But wait, how exactly did the DOJ propose to transfer the agency’s work product, expert witnesses, and years of accumulated expertise on the topic to a completely different group of attorneys, the judge asked the government’s lead trial attorney David Dahlquist, according to a surreal livestream posted on X by the one-man Manhattan legal news outlet Inner City Press:
“I only saw the term sheet when you did, your honor,” Dahlquist replied.
“You are the lead trial counsel and you were only told when I asked this morning?”
“Correct.”
It’s difficult to make the case that the government’s remedy does anything whatsoever to assuage the obvious anti-competitive bait and switch.
This explained the lingering mystery of why, if it had already decided to settle the case, the DOJ had bothered filing a 20-page brief this morning opposing Live Nation’s motion to exclude a raft of incriminating Slack messages in which a top executive “calls fans ‘REDACTED’, explains that he ‘REDACTED’ them, and brags that Live Nation is ‘REDACTED PHRASE.’” (“Redacted” is a defining feature of this trial, though the Inner City Press has petitioned the judge to unseal some more relevant exhibits.)
Thickening the plot, though, was an affidavit filed by New York Office of the Attorney General Antitrust Bureau chief Elinor Hoffman, revealing that the DOJ had circulated the term sheet to her and state attorneys general last Thursday, and requested an answer about whether or not they intended to join the settlement by close of business Friday. Perhaps the holdout states simply didn’t want to kill Dahlquist’s vibe?
Whatever the drama, the fact is that the outcome was preordained the day Live Nation signed million-dollar MAGA influencer Mike Davis to lobby for them. He clearly stage-managed the deal and bulldozed anyone in his way, including the now-departed former head of the federal Antitrust Division, Gail Slater. Under Trump 2.0, competition policy has devolved into a pay-to-play scheme, and the real decisions are being made over cocktails in Pam Bondi’s office, not in such low-class environments as a courtroom with evidence. But those details matter, at least to those of us who have to deal with these unaccountable giants.

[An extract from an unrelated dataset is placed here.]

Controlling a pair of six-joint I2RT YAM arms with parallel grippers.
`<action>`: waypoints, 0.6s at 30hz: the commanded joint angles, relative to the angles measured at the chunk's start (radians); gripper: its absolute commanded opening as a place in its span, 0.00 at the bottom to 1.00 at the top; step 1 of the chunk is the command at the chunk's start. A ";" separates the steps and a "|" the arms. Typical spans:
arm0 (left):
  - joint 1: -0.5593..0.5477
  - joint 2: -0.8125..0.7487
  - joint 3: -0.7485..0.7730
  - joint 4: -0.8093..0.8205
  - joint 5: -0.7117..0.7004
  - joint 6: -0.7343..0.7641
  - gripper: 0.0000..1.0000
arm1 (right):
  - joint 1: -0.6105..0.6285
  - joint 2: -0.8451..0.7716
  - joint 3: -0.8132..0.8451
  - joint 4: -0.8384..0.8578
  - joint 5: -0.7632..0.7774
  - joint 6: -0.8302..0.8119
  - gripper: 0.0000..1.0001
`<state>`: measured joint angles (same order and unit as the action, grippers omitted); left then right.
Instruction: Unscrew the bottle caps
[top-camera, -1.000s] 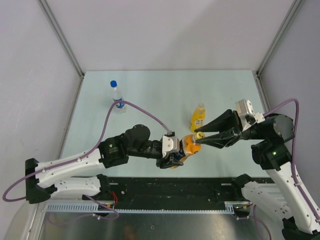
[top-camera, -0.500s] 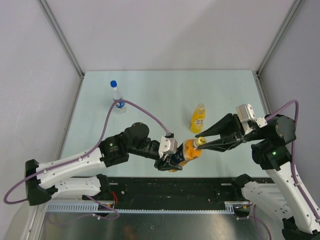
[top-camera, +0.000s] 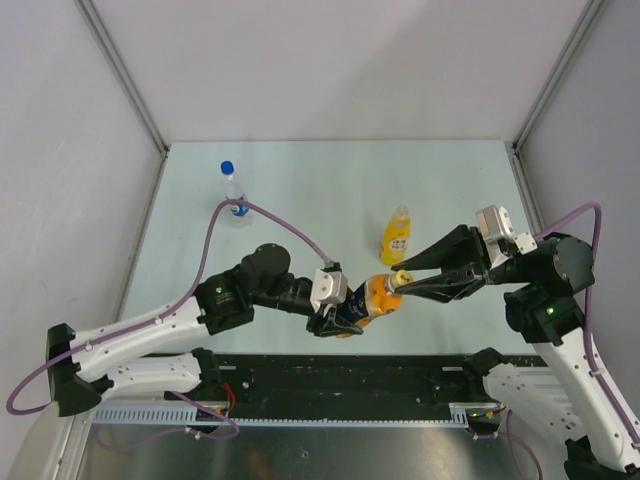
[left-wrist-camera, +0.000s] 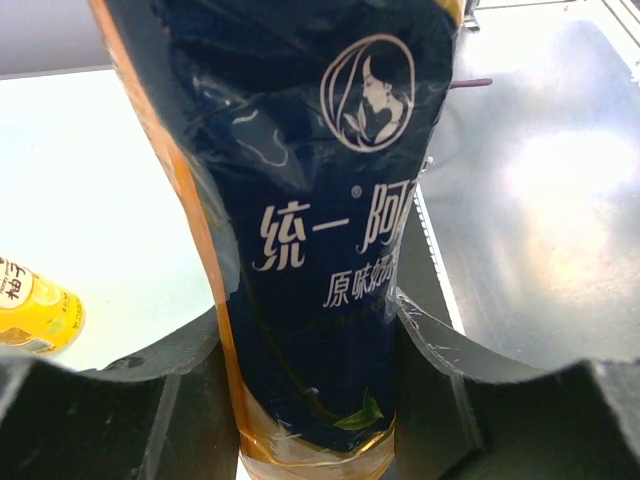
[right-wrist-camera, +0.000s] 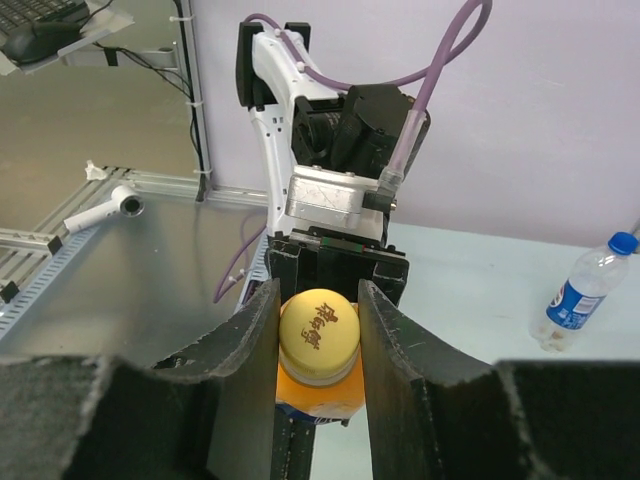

THE TRIAL’S FIRST WEEK LOOKED LIKE a spectacular success story for the beleaguered Justice Department, which has lost 2,000 attorneys and paralegals over the past year. To be fair, it is not hard to prove that Live Nation is a monopoly, as jurors learned when the government’s very first witness, John Abbamondi, told the story of what happened when, as the CEO of the Brooklyn Nets in 2021, he switched the ticketing vendor of the team’s Park Slope stadium to SeatGeek from Live Nation’s Ticketmaster.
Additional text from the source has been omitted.